**Problem statement**
Exactly as written, reproduce the lines from the beginning of the data through the line containing "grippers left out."; the pictures are not reproduced.

**Supplied information**
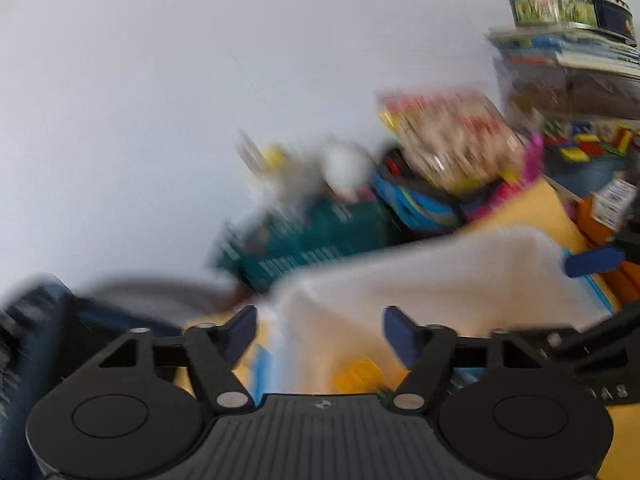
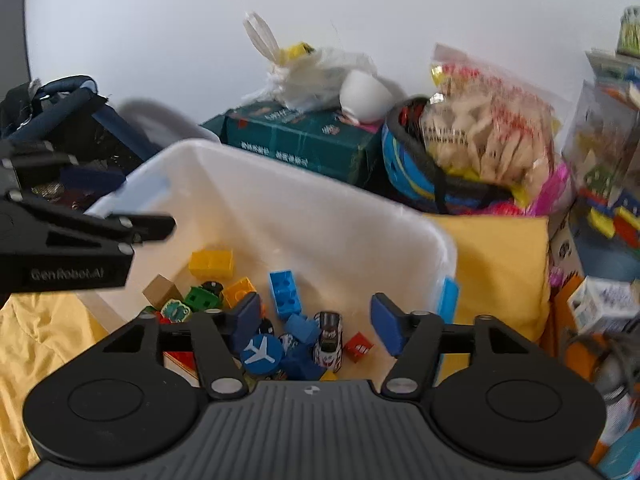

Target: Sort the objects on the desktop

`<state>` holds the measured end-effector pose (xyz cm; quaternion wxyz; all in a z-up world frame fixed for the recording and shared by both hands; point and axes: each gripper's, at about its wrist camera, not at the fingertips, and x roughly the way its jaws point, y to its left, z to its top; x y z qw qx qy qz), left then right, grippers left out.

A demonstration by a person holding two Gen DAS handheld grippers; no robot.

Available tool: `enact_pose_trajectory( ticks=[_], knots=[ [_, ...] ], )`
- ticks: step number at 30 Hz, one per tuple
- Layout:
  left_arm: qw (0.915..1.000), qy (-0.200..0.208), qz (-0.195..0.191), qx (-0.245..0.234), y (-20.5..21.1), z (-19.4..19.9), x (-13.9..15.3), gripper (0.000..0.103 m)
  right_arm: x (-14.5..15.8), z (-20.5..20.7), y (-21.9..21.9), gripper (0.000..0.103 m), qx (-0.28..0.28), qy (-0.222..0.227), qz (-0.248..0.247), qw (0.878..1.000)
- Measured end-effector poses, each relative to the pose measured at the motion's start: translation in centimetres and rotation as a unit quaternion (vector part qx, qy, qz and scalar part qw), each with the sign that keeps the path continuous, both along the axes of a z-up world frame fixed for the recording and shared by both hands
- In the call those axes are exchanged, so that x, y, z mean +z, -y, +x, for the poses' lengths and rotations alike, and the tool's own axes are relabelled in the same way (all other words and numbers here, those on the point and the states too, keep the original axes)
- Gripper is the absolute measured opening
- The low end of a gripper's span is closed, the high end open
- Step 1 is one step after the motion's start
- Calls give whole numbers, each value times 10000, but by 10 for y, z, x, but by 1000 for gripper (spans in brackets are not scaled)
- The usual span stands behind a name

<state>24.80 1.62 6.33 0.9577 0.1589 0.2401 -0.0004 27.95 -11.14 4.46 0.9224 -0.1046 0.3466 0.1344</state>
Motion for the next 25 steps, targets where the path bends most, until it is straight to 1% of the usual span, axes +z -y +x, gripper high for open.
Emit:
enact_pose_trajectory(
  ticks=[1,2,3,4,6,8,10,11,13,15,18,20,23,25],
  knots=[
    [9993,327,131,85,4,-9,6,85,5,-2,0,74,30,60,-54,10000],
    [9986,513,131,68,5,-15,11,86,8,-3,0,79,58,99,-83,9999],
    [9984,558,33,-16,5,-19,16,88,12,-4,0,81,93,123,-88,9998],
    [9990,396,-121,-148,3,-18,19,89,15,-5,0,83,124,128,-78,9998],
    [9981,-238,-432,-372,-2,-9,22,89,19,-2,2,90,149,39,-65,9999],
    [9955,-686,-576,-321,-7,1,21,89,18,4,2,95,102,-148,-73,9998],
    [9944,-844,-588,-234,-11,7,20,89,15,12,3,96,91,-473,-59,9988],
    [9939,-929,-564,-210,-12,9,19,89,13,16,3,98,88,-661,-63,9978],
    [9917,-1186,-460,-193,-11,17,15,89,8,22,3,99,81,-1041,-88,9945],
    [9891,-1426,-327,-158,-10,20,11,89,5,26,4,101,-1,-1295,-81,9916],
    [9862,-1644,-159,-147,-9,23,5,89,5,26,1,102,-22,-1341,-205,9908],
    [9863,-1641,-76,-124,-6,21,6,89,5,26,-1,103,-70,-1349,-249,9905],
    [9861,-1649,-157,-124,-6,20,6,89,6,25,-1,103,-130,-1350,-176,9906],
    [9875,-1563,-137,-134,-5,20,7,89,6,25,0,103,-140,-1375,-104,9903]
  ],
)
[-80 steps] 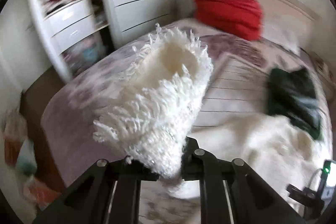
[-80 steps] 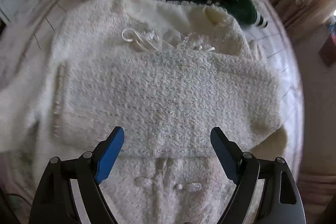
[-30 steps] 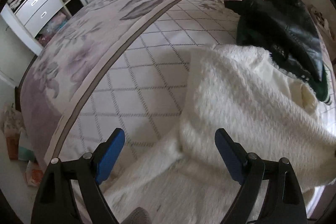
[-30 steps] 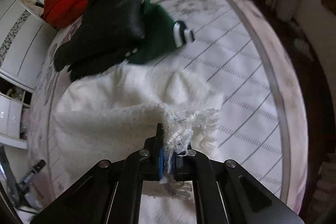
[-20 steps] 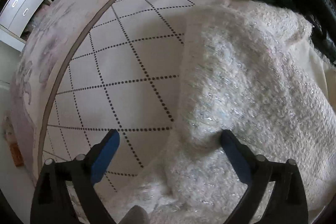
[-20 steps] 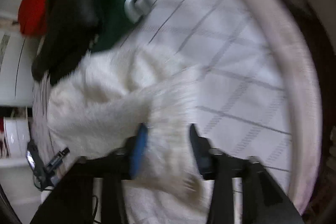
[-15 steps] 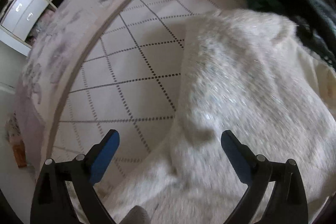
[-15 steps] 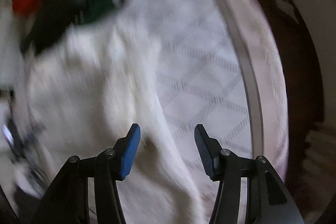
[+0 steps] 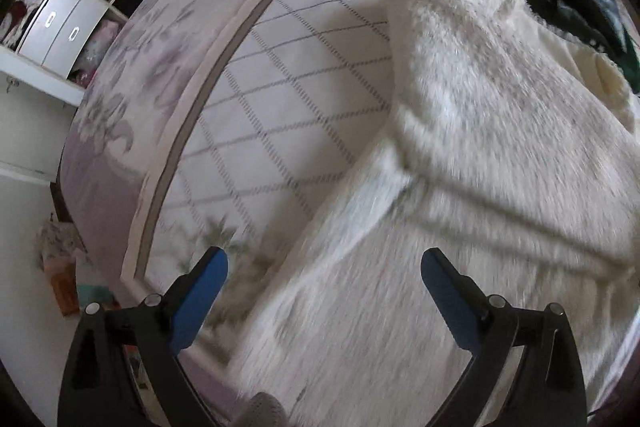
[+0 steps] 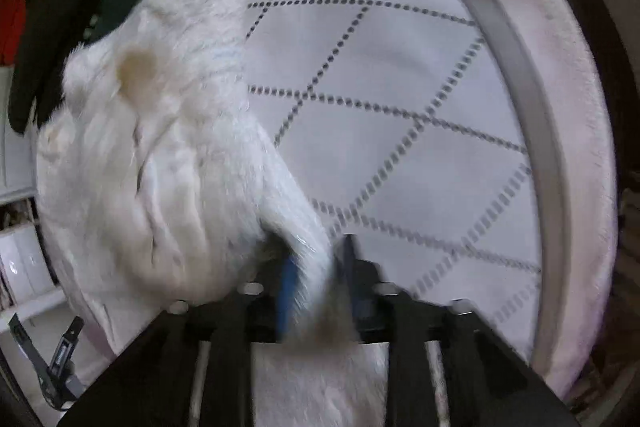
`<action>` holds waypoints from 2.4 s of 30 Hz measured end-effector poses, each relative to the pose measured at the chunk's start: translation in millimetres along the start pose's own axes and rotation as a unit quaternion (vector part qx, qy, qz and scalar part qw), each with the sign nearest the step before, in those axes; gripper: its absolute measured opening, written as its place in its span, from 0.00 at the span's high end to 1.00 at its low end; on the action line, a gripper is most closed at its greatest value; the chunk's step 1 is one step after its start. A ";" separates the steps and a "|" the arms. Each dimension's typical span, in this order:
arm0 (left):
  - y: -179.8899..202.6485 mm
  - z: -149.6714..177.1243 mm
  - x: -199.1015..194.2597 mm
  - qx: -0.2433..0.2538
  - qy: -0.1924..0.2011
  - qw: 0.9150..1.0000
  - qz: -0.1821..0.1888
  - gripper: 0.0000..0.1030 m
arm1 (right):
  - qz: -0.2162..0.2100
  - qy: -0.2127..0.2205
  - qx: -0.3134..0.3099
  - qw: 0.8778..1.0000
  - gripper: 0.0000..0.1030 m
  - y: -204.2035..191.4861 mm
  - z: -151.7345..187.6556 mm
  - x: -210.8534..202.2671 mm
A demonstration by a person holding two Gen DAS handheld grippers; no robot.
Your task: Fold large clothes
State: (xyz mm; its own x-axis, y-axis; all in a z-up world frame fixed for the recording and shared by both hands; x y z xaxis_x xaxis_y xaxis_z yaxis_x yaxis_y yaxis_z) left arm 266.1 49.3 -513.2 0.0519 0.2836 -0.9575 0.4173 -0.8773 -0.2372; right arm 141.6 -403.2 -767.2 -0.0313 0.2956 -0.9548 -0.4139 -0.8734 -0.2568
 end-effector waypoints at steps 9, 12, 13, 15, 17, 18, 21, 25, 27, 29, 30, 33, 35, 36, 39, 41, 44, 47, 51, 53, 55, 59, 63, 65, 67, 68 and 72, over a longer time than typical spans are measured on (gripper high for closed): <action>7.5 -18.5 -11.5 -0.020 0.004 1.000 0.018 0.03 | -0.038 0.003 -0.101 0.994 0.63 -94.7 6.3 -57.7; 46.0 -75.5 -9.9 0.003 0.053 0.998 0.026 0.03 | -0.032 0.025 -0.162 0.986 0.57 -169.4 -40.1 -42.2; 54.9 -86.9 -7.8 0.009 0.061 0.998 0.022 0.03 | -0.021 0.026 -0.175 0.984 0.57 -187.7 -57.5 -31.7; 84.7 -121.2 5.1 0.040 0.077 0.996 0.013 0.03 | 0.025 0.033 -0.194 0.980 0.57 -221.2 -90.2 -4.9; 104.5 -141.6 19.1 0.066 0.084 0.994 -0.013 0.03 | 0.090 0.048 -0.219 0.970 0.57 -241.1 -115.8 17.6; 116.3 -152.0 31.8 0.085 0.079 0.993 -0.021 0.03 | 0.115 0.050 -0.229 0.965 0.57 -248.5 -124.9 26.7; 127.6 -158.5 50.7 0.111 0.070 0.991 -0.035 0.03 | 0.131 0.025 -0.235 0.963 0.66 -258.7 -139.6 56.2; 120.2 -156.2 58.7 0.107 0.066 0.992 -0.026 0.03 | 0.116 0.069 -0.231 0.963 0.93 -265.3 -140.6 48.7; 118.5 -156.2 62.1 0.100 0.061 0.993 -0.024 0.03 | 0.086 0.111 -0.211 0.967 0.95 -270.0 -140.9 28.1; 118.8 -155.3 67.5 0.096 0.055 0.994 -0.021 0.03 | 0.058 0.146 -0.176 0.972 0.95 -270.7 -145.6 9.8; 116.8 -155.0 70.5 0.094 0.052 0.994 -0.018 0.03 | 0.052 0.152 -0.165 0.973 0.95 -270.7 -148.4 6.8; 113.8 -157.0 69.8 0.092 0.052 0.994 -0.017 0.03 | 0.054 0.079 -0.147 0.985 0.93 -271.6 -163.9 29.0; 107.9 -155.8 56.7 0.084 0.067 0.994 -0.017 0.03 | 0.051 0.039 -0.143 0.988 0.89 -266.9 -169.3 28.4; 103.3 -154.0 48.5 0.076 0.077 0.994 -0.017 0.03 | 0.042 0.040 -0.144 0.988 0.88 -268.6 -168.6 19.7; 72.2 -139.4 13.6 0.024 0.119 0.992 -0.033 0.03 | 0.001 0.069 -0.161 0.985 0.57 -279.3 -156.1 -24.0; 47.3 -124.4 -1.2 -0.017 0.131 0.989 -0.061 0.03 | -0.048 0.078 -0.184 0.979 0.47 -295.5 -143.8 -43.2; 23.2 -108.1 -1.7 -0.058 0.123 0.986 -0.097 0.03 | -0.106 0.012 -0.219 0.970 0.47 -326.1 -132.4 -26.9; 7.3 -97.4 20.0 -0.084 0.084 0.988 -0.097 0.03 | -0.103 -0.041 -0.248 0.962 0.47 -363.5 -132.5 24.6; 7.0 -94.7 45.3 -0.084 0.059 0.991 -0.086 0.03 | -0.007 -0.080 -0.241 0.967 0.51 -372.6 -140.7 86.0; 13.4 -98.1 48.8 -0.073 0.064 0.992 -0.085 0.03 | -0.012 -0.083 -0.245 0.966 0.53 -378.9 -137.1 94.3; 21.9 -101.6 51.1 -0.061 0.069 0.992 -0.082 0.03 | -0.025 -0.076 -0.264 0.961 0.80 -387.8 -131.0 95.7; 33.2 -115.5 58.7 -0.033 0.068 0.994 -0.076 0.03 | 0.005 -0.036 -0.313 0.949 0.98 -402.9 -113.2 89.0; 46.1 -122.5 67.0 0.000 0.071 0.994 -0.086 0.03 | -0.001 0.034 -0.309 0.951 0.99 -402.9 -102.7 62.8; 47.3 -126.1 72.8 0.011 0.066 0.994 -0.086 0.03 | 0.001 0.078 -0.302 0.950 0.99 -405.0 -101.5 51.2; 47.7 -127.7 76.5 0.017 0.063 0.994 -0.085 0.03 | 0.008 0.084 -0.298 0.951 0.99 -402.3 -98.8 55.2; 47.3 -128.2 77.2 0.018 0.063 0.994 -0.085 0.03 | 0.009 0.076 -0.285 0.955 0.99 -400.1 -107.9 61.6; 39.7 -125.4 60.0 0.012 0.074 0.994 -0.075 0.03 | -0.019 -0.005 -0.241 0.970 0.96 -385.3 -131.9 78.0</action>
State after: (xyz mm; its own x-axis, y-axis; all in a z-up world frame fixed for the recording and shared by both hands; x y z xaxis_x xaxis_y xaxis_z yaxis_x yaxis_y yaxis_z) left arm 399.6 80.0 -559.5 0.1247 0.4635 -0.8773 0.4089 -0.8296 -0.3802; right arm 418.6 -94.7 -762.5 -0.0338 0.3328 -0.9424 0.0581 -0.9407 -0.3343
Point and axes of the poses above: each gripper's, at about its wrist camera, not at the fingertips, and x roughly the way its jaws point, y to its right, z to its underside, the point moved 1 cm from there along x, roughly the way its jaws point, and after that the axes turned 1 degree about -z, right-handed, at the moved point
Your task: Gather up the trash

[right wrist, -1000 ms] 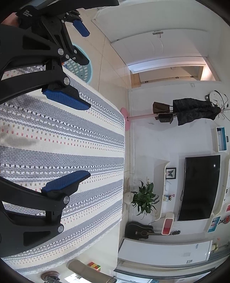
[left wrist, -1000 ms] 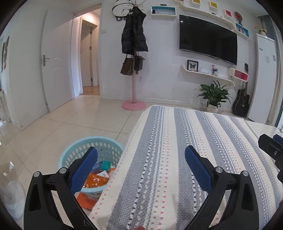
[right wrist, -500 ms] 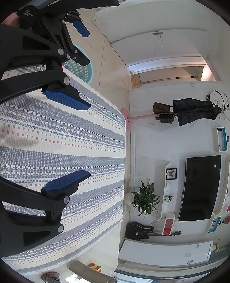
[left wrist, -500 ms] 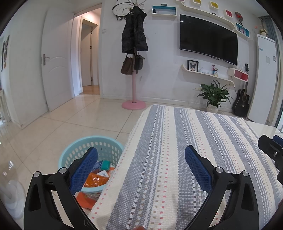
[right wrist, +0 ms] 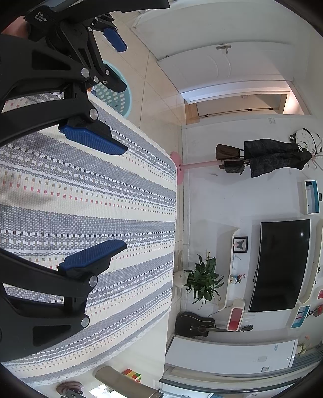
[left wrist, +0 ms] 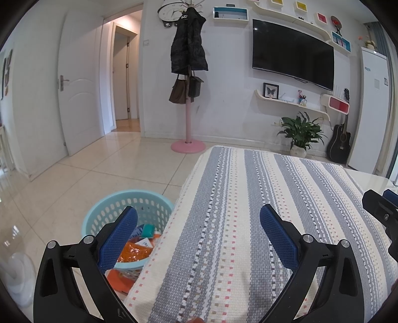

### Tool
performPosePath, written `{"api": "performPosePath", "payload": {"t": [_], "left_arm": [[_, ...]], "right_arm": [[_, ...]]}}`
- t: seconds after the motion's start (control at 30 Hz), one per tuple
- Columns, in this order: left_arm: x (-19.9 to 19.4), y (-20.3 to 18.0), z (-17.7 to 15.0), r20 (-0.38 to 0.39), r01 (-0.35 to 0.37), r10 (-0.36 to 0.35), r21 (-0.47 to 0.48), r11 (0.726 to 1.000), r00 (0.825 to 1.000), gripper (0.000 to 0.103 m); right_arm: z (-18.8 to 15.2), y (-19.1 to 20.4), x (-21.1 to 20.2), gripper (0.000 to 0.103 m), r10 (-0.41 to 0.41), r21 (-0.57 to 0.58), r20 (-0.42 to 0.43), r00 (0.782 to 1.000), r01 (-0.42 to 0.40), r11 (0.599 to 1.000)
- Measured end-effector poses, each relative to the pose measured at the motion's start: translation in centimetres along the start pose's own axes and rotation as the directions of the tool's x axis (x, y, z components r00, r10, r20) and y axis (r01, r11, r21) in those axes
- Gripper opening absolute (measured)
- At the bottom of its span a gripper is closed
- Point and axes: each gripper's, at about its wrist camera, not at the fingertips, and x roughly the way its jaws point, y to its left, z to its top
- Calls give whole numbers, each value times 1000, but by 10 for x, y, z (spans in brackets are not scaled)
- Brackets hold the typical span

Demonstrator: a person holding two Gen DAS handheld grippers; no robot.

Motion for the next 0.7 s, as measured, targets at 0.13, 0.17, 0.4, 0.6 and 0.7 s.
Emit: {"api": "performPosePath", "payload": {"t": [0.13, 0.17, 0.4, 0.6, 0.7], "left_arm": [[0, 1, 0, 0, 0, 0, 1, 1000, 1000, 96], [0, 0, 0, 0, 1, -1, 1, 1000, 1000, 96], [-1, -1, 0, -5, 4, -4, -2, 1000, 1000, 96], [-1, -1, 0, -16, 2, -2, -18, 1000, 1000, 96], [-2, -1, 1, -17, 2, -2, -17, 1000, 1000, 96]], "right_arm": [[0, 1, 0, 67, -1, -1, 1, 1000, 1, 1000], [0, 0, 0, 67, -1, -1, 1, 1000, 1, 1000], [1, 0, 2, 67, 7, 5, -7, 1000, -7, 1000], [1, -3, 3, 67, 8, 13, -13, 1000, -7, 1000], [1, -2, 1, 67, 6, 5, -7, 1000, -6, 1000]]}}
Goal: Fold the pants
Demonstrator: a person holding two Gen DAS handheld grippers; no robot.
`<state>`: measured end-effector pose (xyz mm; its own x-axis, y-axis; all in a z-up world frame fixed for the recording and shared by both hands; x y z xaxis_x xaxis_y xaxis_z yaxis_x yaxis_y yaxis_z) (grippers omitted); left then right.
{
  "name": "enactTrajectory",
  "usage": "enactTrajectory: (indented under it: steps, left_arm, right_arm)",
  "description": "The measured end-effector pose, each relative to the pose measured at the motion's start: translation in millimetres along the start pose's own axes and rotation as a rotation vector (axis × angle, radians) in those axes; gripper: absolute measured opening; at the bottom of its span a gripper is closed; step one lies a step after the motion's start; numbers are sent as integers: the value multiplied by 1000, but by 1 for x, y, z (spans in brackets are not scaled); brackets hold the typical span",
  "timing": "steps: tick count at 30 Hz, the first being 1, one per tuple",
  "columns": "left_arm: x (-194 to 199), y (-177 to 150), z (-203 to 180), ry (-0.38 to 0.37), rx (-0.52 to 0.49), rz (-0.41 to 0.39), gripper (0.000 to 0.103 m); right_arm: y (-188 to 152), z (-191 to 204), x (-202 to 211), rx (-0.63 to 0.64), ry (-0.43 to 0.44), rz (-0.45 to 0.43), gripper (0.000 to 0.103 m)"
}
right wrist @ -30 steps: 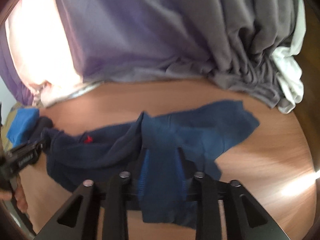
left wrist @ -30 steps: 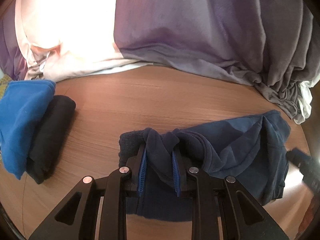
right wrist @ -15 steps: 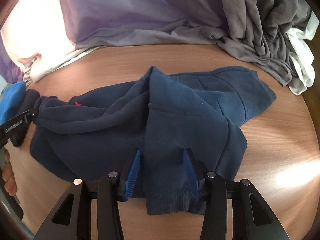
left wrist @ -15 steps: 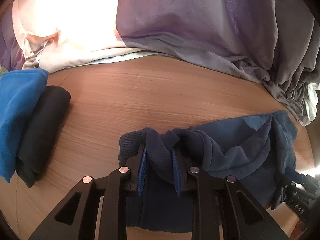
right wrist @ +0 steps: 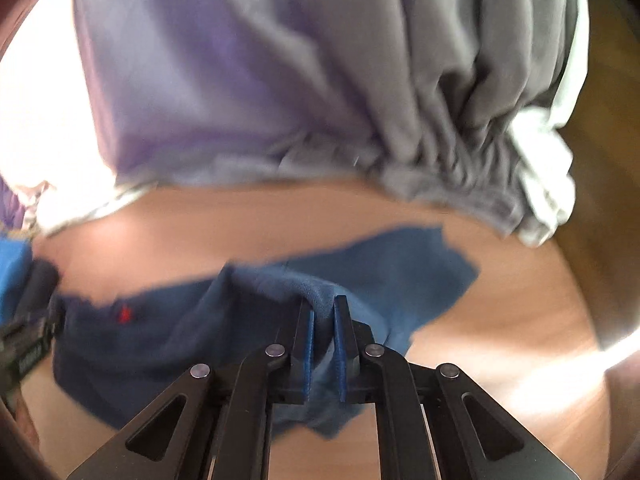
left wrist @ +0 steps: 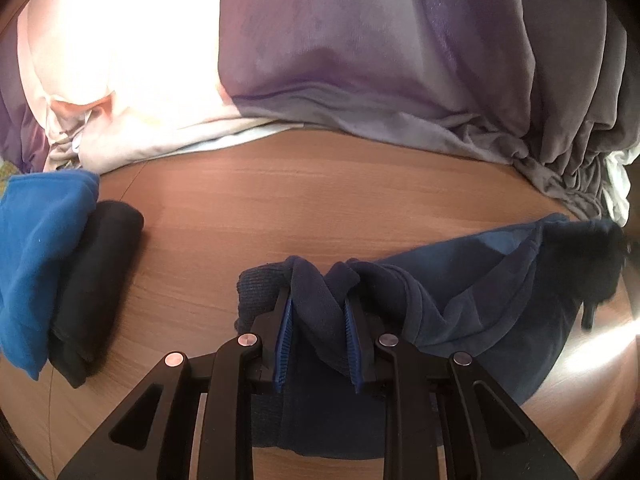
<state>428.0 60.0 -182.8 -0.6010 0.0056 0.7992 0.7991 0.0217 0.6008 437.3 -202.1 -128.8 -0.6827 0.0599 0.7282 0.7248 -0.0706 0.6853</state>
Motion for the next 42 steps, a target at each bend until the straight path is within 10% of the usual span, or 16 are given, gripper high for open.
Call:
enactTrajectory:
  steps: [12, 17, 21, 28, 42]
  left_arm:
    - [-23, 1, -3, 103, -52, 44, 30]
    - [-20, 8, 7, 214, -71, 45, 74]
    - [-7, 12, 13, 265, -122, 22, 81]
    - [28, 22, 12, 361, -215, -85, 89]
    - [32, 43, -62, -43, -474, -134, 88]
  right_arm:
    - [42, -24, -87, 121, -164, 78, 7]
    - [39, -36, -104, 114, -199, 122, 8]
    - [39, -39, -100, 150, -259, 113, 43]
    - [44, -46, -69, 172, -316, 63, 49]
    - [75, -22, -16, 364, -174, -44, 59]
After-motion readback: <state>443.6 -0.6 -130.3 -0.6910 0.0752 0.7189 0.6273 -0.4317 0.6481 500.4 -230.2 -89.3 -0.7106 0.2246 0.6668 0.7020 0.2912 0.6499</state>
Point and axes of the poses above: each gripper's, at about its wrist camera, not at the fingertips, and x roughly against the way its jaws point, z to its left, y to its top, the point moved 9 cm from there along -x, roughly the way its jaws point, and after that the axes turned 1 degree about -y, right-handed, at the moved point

**Exercise solution**
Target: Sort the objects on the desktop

`<state>` holds the measured end-effector pose (xyz cm; quaternion wxyz; all in a z-up world frame fixed for the recording and shared by both hands; point and axes: each gripper's, at about its wrist camera, not at the fingertips, and x roughly the way its jaws point, y to its left, z to its top; x y z qw qx qy qz), left then right, grippers left out.

The exercise requires no additional answer.